The records below are to be retyped in full, without any alteration.

━━ Dataset content

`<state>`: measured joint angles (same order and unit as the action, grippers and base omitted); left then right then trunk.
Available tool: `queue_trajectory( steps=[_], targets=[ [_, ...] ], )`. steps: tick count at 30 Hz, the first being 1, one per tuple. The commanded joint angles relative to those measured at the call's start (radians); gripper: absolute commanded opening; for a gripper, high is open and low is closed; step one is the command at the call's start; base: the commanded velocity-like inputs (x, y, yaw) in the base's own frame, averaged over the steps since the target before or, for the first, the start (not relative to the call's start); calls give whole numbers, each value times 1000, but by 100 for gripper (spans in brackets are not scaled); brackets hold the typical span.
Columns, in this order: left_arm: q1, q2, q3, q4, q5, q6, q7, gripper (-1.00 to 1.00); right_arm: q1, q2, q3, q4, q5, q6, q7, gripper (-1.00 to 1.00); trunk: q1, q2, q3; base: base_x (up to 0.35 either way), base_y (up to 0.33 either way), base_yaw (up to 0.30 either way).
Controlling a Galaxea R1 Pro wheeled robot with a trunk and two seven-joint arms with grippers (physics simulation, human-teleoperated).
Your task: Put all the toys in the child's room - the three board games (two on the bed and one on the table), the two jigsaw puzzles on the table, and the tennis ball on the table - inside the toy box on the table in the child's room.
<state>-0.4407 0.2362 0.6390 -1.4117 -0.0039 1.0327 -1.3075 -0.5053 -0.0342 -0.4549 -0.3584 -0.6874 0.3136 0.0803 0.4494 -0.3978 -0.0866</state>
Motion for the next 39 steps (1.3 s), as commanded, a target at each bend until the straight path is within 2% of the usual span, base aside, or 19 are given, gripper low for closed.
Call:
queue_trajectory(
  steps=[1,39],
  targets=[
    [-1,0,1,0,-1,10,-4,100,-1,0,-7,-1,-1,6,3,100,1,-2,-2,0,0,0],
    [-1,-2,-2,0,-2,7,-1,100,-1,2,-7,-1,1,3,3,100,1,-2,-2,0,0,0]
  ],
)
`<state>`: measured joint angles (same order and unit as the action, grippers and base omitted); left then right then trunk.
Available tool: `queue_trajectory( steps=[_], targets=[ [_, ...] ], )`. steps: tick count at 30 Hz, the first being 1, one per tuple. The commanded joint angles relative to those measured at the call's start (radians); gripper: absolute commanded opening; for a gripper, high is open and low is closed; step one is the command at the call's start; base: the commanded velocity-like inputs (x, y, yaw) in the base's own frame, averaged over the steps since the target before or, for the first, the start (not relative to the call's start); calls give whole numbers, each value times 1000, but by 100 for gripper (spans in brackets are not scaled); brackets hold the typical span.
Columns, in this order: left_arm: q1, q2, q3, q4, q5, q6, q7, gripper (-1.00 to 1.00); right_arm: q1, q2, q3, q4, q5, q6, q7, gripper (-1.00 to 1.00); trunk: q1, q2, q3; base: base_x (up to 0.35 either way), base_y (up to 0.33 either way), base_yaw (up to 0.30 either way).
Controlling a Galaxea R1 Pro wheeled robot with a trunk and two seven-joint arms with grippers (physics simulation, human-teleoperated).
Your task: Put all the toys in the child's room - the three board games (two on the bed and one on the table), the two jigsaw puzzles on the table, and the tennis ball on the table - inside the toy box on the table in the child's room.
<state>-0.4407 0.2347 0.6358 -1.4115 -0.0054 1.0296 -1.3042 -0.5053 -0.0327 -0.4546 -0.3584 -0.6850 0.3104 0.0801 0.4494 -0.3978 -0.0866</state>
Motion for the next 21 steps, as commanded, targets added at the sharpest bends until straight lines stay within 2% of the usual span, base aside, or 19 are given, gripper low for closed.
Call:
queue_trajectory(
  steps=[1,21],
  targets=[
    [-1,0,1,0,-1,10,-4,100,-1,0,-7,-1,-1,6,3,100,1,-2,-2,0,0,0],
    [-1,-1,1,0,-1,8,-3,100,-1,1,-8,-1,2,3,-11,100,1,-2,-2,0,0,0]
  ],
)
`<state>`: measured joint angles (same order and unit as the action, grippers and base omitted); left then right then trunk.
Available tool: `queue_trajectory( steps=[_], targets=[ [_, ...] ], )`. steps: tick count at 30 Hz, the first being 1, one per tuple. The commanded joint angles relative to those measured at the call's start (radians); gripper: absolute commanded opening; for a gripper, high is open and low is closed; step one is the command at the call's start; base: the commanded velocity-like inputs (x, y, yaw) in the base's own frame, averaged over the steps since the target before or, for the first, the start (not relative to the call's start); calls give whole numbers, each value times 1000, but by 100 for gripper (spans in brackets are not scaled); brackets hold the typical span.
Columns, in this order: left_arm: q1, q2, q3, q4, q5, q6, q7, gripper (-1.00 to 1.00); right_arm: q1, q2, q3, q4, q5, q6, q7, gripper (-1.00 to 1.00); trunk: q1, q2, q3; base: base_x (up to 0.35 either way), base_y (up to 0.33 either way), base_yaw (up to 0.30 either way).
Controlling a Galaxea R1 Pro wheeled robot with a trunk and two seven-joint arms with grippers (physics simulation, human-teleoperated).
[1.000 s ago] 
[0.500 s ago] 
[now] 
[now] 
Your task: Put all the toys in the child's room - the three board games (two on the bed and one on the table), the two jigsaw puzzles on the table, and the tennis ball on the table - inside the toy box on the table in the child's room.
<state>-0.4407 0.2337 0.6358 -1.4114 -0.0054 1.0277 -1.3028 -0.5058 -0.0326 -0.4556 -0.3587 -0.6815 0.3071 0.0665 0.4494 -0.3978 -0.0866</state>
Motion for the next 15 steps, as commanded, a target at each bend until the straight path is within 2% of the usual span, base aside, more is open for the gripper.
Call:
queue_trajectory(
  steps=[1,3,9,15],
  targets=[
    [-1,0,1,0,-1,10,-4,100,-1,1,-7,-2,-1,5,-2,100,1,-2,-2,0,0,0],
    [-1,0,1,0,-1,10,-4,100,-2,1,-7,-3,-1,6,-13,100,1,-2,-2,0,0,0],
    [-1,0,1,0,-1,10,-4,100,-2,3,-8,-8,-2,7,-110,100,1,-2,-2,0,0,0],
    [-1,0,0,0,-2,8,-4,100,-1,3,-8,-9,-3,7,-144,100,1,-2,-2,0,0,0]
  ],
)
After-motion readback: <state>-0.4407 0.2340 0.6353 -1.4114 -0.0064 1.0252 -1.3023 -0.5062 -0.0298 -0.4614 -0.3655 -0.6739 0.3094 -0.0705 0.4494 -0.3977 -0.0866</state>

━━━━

◆ Problem solution:
`<state>`: measured joint angles (same order and unit as the action, grippers and base omitted); left then right then trunk.
Available tool: `queue_trajectory( steps=[_], targets=[ [_, ...] ], )`. steps: tick count at 30 Hz, the first being 1, one per tuple. The commanded joint angles relative to those measured at the call's start (radians); gripper: absolute commanded opening; for a gripper, high is open and low is closed; step one is the command at the call's start; base: the commanded velocity-like inputs (x, y, yaw) in the base's own frame, averaged over the steps since the target before or, for the first, the start (not relative to the call's start); calls give whole numbers, each value times 1000, but by 100 for gripper (spans in brackets are not scaled); brackets hold the typical span.
Columns, in this order: left_arm: q1, q2, q3, q4, q5, q6, q7, gripper (-1.00 to 1.00); right_arm: q1, q2, q3, q4, q5, q6, q7, gripper (-1.00 to 1.00); trunk: q1, q2, q3; base: base_x (up to 0.35 either way), base_y (up to 0.33 either way), base_yaw (up to 0.30 either way).
Controlling a Galaxea R1 Pro wheeled robot with a trunk and two seven-joint arms with grippers (physics simulation, human-teleoperated).
Your task: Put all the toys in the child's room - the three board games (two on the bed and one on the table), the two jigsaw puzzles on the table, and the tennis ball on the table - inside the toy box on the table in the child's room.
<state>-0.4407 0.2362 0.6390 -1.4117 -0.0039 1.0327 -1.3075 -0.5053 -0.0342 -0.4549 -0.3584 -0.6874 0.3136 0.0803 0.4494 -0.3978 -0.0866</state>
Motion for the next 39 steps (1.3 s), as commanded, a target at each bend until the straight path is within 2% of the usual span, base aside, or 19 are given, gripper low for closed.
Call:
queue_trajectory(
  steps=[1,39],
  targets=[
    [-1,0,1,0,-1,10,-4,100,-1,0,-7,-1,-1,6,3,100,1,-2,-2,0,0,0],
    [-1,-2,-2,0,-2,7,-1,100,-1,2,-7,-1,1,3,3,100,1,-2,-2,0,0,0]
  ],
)
`<state>`: measured joint angles (same order and unit as the action, grippers and base omitted); left then right then trunk.
Available tool: `queue_trajectory( steps=[_], targets=[ [_, ...] ], )`. steps: tick count at 30 Hz, the first being 1, one per tuple. The commanded joint angles relative to those measured at the call's start (radians); gripper: absolute commanded opening; for a gripper, high is open and low is closed; step one is the command at the call's start; base: the commanded velocity-like inputs (x, y, yaw) in the base's own frame, averaged over the steps since the target before or, for the first, the start (not relative to the call's start); calls give whole numbers, each value times 1000, but by 100 for gripper (spans in brackets are not scaled); brackets hold the typical span.
Columns, in this order: left_arm: q1, q2, q3, q4, q5, q6, q7, gripper (-1.00 to 1.00); right_arm: q1, q2, q3, q4, q5, q6, q7, gripper (-1.00 to 1.00); trunk: q1, q2, q3; base: base_x (up to 0.35 either way), base_y (up to 0.33 either way), base_yaw (up to 0.30 either way).
Controlling a Galaxea R1 Pro wheeled robot with a trunk and two seven-joint arms with grippers (physics simulation, human-teleoperated).
Your task: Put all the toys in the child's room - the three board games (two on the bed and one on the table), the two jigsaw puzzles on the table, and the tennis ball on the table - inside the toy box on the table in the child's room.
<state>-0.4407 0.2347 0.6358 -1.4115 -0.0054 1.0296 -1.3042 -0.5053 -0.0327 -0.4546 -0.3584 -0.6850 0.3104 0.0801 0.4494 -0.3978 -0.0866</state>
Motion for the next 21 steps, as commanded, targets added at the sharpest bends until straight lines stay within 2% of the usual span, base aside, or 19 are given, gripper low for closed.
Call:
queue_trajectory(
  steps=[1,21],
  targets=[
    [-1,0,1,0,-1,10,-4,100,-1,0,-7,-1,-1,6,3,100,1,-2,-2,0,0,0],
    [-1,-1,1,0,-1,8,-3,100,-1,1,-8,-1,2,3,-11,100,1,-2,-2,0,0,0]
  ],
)
`<state>`: measured joint angles (same order and unit as the action, grippers and base omitted); left then right then trunk.
Available tool: `queue_trajectory( steps=[_], targets=[ [_, ...] ], )`. steps: tick count at 30 Hz, the first being 1, one per tuple. The commanded joint angles relative to those measured at the call's start (radians); gripper: absolute commanded opening; for a gripper, high is open and low is closed; step one is the command at the call's start; base: the commanded velocity-like inputs (x, y, yaw) in the base's own frame, averaged over the steps since the target before or, for the first, the start (not relative to the call's start); calls give whole numbers, each value times 1000, but by 100 for gripper (spans in brackets are not scaled); brackets hold the typical span.
Columns, in this order: left_arm: q1, q2, q3, q4, q5, q6, q7, gripper (-1.00 to 1.00); right_arm: q1, q2, q3, q4, q5, q6, q7, gripper (-1.00 to 1.00); trunk: q1, q2, q3; base: base_x (up to 0.35 either way), base_y (up to 0.33 either way), base_yaw (up to 0.30 either way).
Controlling a Galaxea R1 Pro wheeled robot with a trunk and two seven-joint arms with grippers (physics simulation, human-teleoperated).
[1.000 s ago] 
[0.500 s ago] 
[now] 
[now] 
Your task: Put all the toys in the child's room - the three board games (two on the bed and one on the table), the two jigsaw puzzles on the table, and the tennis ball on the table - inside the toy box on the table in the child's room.
<state>-0.4407 0.2337 0.6358 -1.4114 -0.0054 1.0277 -1.3028 -0.5058 -0.0326 -0.4556 -0.3587 -0.6815 0.3071 0.0665 0.4494 -0.3978 -0.0866</state>
Motion for the next 15 steps, as commanded, a target at each bend until the straight path is within 2% of the usual span, base aside, more is open for the gripper.
Call:
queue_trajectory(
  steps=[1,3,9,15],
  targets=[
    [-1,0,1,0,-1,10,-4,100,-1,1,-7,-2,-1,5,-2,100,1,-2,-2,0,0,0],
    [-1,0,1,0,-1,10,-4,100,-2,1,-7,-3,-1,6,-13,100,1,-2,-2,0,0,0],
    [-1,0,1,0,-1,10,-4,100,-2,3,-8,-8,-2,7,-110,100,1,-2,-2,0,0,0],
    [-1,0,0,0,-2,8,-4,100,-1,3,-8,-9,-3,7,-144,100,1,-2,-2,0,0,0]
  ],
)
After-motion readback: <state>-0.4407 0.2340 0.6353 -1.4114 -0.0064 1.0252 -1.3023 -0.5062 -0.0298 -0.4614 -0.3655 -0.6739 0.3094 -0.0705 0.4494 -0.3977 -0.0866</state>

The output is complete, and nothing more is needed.